Selalu pegang kendali

  • Selain kelebihan itu, menurut Nani, bersepeda juga termasuk latihan aerobik kendali yang relatif mudah dikendalikan. Maksud urusan kendali ini tak ada sangkut-pautnya dengan kemampuan mengendalikan setang alias kemudi sepeda.

“Mudah dikendalikan” itu artinya intensitas latihan bisa diatur sesuai kebutuhan. Misalnya, jika merasa terlalu enteng, Anda bisa meningkatkan kecepatan kayuhan pedal. Jika sudah ngos-ngosan, Anda bisa memperlambat sesuai kebutuhan. Ini berbeda, misalnya, dengan senam aerobik. Meskipun capek, biasanya pesenam tetap mengikuti apa pun yang dilakukan instrukturnya. Termasuk saat instrukturnya melompat-lompat. Mau tak mau, ya harus mau.

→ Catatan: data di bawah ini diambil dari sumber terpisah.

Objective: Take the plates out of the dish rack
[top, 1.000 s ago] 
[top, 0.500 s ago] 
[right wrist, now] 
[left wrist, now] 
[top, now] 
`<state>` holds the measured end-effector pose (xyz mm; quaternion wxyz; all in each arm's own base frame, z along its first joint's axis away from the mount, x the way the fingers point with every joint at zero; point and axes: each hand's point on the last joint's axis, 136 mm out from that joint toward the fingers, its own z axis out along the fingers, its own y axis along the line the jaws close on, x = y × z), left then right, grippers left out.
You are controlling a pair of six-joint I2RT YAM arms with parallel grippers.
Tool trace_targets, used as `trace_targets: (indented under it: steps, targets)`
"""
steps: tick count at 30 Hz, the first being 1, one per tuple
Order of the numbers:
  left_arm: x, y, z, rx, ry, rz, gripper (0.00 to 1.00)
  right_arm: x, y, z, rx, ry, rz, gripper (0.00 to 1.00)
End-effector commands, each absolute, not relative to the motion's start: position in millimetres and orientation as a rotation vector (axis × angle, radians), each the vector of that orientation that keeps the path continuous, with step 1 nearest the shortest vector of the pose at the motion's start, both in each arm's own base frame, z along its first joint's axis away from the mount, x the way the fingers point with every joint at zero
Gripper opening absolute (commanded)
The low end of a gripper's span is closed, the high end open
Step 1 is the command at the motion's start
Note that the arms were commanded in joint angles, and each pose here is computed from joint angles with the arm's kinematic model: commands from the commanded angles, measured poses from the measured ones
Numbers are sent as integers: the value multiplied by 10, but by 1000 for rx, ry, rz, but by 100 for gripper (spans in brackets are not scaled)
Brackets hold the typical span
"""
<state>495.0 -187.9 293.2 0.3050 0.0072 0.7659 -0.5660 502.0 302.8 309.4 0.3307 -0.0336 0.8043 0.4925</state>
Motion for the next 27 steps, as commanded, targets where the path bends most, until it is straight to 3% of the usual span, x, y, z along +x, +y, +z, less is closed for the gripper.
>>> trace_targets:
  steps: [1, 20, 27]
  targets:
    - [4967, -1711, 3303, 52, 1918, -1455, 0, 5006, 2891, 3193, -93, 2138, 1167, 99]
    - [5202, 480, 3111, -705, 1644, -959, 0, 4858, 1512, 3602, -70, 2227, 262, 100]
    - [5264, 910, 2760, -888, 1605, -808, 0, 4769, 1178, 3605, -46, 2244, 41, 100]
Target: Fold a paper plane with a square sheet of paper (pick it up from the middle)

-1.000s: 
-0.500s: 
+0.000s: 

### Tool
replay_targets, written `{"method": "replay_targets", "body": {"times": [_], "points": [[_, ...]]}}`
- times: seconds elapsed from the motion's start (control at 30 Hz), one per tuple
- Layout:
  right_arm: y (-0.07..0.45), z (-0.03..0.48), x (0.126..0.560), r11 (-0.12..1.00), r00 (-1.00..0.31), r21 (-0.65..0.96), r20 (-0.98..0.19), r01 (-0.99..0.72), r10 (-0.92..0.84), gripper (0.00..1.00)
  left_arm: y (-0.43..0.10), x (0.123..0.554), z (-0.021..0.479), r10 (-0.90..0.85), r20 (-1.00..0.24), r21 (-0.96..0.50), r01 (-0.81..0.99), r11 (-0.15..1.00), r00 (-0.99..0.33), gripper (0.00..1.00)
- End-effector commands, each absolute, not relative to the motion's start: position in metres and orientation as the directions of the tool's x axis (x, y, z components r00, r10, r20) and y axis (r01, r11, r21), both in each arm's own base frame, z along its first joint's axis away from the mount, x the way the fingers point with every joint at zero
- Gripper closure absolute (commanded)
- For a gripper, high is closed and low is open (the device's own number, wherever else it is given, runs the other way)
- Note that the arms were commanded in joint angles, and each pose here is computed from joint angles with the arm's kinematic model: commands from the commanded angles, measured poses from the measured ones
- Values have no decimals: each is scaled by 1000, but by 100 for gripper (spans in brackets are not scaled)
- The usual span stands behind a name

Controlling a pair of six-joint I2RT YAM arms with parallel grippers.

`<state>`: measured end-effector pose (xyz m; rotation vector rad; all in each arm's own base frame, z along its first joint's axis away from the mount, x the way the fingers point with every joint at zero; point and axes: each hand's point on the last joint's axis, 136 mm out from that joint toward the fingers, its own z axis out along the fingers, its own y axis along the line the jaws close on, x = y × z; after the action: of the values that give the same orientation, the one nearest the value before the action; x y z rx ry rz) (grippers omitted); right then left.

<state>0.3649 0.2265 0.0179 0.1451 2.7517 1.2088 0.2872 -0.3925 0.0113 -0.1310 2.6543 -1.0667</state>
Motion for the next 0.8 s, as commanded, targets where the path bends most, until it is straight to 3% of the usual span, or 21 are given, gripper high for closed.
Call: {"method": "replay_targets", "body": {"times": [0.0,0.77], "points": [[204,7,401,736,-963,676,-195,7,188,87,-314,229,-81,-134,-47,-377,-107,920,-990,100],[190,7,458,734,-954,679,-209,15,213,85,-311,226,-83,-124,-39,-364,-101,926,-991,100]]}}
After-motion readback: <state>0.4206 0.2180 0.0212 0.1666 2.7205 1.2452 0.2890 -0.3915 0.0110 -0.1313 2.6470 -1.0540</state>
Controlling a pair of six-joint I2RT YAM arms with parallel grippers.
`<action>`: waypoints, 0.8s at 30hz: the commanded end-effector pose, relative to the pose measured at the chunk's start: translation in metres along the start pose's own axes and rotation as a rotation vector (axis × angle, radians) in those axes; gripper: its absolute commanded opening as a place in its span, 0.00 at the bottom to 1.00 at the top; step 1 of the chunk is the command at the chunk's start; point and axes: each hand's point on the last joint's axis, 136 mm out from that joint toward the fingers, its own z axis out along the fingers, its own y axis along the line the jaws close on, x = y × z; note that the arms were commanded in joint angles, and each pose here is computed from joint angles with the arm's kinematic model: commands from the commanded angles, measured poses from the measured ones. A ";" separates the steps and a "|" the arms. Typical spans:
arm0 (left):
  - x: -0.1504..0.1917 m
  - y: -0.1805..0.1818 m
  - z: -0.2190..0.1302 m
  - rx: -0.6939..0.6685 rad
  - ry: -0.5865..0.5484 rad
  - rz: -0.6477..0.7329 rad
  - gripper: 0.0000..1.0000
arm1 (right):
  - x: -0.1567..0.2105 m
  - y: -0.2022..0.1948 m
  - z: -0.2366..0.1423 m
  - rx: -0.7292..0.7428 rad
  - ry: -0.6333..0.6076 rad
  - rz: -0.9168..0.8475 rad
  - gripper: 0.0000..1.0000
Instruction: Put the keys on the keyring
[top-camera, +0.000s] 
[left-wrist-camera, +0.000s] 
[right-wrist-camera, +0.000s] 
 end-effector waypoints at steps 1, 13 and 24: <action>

Itu sebabnya, pesenam sulit mengendalikan intensitas latihan. Pada olahraga bersepeda, dijamin hal seperti itu tidak terjadi. Pesepeda bisa mengatur intensitas genjotan kapan saja mau. Meski demikian, masih menurut Nani, pesepeda harus tetap mengikuti aturan umum dalam berolahraga: harus dimulai dengan pemanasan dan diakhiri dengan pendinginan.

“Saat baru mulai, jangan langsung pakai kecepatan tinggi. Begitu pula kalau sudah selesai, jangan langsung berhenti, tapi kurangi kecepatan sedikit demi sedikit,” sarannya. Dasuki sependapat dengan aturan ini. “Sebelum bersepeda, kita biasanya stretching otot dulu. Kalau enggak pemanasan dan langsung lewat tanjakan, kadang mata bisa berkunang-kunang, kadang paha atau betis sampai kram," katanya.